| WORK INSTRUCTIONS |
An exact transcription of the lines below, from the first through the one containing "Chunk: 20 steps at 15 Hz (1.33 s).", is the only output wanted.

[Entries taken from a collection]

______________________________

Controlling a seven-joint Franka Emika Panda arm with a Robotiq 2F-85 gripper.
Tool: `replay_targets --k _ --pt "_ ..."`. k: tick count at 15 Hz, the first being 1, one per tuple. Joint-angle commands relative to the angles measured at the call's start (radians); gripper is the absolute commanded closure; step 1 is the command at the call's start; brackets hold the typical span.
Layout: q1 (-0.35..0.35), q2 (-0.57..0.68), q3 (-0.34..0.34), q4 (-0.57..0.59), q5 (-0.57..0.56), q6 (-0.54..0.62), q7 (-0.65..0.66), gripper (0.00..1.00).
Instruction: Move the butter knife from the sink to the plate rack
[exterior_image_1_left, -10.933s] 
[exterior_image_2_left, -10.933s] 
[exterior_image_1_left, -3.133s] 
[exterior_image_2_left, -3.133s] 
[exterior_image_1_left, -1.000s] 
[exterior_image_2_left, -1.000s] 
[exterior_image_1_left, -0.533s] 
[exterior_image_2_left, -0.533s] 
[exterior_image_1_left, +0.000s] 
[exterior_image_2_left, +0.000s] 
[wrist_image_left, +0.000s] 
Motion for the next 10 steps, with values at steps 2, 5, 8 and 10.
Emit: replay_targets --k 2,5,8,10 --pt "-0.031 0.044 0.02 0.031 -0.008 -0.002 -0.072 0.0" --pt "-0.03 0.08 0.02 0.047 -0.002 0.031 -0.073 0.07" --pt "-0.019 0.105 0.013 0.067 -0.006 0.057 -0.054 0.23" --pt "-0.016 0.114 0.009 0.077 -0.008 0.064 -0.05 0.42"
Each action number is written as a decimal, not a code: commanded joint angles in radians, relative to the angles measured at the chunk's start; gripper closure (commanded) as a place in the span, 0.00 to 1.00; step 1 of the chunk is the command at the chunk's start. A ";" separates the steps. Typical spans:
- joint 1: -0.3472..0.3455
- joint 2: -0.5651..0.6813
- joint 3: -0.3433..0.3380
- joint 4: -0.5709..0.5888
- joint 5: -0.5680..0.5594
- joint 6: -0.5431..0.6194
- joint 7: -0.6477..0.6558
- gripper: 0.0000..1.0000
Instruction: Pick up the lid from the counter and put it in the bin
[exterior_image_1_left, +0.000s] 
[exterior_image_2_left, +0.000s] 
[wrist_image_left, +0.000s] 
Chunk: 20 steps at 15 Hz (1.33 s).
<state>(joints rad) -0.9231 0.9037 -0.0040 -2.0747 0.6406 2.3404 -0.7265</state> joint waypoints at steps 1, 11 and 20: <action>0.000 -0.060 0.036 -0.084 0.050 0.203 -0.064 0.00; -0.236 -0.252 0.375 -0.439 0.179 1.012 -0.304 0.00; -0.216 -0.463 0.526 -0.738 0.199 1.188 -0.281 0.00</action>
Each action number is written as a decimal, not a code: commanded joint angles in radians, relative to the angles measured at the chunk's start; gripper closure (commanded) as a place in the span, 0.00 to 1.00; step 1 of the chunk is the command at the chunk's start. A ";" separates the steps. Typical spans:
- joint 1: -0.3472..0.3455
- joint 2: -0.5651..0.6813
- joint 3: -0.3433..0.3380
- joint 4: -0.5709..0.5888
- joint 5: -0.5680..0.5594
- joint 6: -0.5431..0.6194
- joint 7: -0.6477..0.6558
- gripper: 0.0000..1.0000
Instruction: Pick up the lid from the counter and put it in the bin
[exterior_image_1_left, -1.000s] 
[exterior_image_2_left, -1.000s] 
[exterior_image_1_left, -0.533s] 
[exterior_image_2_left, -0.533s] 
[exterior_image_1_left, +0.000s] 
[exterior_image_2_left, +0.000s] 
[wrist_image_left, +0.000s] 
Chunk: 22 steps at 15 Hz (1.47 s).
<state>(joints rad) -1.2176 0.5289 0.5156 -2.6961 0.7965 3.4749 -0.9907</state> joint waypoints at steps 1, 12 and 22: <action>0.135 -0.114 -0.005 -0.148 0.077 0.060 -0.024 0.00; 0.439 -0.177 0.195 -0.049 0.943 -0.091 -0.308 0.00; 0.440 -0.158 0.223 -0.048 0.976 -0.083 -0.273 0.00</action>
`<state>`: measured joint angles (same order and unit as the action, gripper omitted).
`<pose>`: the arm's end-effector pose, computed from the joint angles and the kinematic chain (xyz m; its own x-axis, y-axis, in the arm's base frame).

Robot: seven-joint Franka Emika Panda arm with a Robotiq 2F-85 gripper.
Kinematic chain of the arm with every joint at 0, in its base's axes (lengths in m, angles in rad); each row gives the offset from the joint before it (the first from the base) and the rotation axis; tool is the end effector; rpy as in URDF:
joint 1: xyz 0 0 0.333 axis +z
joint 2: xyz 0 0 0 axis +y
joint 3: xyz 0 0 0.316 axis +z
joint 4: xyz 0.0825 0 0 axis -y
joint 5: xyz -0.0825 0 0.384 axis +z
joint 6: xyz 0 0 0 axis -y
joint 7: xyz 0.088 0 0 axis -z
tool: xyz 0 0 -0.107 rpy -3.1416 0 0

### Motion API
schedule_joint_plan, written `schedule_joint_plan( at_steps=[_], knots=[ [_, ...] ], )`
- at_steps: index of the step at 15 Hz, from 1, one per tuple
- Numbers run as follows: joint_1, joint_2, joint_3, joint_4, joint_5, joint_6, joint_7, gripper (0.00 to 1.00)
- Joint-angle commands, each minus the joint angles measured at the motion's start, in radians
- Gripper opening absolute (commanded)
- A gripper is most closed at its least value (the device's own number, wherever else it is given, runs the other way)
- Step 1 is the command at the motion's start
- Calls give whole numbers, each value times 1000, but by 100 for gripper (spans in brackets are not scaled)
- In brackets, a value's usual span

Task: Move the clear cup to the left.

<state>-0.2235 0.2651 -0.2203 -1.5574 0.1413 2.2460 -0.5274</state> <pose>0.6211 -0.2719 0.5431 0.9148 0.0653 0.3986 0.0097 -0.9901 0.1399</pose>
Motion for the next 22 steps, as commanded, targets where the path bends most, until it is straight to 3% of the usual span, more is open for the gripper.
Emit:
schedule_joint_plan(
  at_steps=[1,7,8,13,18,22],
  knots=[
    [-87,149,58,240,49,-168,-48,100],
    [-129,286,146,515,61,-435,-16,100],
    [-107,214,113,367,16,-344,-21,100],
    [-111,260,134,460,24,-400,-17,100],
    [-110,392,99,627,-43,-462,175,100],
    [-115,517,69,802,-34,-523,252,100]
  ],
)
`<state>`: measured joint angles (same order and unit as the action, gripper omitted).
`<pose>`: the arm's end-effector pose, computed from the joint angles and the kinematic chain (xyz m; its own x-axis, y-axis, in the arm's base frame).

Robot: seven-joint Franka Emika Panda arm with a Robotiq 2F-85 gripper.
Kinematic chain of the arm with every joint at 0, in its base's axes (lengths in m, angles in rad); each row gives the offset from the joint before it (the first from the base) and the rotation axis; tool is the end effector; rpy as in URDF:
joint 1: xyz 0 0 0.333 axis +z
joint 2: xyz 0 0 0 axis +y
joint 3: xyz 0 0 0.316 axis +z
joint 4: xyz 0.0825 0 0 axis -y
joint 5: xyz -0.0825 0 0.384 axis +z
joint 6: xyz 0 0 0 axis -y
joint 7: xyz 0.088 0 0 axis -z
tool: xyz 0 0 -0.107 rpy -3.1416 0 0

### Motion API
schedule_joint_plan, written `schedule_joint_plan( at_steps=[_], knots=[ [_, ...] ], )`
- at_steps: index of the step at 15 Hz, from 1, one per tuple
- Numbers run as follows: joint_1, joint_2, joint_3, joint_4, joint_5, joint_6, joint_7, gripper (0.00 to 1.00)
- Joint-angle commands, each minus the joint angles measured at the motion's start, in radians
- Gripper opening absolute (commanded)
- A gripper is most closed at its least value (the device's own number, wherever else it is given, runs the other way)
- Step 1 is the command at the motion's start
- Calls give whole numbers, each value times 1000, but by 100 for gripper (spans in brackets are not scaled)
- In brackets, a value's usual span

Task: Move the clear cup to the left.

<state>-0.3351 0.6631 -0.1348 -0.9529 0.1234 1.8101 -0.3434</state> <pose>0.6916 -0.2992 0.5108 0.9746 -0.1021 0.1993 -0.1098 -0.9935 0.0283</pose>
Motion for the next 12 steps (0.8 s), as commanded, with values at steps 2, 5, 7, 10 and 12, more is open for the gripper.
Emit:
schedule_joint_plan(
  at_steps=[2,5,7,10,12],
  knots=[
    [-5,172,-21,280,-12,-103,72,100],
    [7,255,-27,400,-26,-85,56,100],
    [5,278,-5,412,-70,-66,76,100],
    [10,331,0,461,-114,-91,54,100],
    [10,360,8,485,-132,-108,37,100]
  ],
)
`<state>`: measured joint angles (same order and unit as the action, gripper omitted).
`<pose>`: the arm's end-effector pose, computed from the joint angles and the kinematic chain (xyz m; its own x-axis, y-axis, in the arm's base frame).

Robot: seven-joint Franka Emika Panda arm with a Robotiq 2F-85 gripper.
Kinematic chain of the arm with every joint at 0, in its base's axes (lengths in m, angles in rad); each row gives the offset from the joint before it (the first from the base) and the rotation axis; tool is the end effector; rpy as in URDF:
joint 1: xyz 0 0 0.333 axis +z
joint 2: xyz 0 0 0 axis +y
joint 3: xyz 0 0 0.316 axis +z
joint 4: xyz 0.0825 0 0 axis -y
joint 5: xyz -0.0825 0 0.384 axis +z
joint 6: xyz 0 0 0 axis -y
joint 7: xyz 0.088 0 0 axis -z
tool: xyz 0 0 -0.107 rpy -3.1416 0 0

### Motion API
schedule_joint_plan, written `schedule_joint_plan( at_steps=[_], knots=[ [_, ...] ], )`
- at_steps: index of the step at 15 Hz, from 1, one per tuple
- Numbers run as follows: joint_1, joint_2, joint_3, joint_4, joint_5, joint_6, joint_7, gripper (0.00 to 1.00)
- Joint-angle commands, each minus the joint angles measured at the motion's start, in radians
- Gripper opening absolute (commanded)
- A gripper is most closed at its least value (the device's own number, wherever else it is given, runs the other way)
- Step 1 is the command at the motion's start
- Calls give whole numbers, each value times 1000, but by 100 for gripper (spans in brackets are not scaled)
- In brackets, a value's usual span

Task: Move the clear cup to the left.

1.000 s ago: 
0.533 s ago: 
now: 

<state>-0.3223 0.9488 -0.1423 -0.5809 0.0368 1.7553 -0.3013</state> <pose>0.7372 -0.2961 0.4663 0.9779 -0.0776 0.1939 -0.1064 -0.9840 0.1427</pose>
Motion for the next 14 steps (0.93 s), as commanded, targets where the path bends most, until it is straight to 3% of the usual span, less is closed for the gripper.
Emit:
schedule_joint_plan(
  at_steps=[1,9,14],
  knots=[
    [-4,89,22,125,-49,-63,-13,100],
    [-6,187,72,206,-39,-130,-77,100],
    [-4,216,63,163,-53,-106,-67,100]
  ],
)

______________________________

| RESULT OF THE TASK |
Controlling a seven-joint Franka Emika Panda arm with a Robotiq 2F-85 gripper.
Tool: `replay_targets --k _ --pt "_ ..."`. k: tick count at 15 Hz, the first being 1, one per tuple. Joint-angle commands relative to the angles measured at the call's start (radians); gripper is the absolute commanded closure; step 1 is the command at the call's start; brackets hold the typical span.
Layout: q1 (-0.35..0.35), q2 (-0.57..0.68), q3 (-0.34..0.34), q4 (-0.57..0.59), q5 (-0.57..0.56), q6 (-0.54..0.62), q7 (-0.65..0.66), gripper (0.00..1.00).
Instruction: Move the butter knife from the sink to the plate rack
[exterior_image_1_left, -10.933s] 
[exterior_image_2_left, -10.933s] 
[exterior_image_1_left, -3.133s] 
[exterior_image_2_left, -3.133s] 
[exterior_image_1_left, -1.000s] 
[exterior_image_2_left, -1.000s] 
[exterior_image_1_left, -0.533s] 
[exterior_image_2_left, -0.533s] 
[exterior_image_1_left, +0.000s] 
[exterior_image_2_left, +0.000s] 
[wrist_image_left, +0.000s] 
Motion for the next 10 steps, with values at steps 2, 5, 8 and 10.
Emit: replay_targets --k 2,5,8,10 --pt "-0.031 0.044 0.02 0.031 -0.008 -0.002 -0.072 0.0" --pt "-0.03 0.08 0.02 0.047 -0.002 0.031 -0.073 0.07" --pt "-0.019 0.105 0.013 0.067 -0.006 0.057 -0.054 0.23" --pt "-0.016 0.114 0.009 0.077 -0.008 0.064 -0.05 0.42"
Each action number is written as a decimal, not a code: commanded joint angles in radians, relative to the angles measured at the chunk's start; gripper closure (commanded) as a place in the span, 0.00 to 1.00; step 1 of the chunk is the command at the chunk's start. A ";" separates the steps. Typical spans:
- joint 1: -0.3472..0.3455
- joint 2: -0.5651..0.6813
- joint 3: -0.3433..0.3380
- joint 4: -0.5709..0.5888
- joint 5: -0.5680..0.5594
- joint 6: -0.5431..0.6194
- joint 7: -0.6477..0.6558
- gripper: 0.0000..1.0000
Instruction: Pick up the lid from the counter and put it in the bin
[exterior_image_1_left, +0.000s] 
[exterior_image_2_left, +0.000s] 
[wrist_image_left, +0.000s] 
Chunk: 20 steps at 15 Hz (1.33 s).

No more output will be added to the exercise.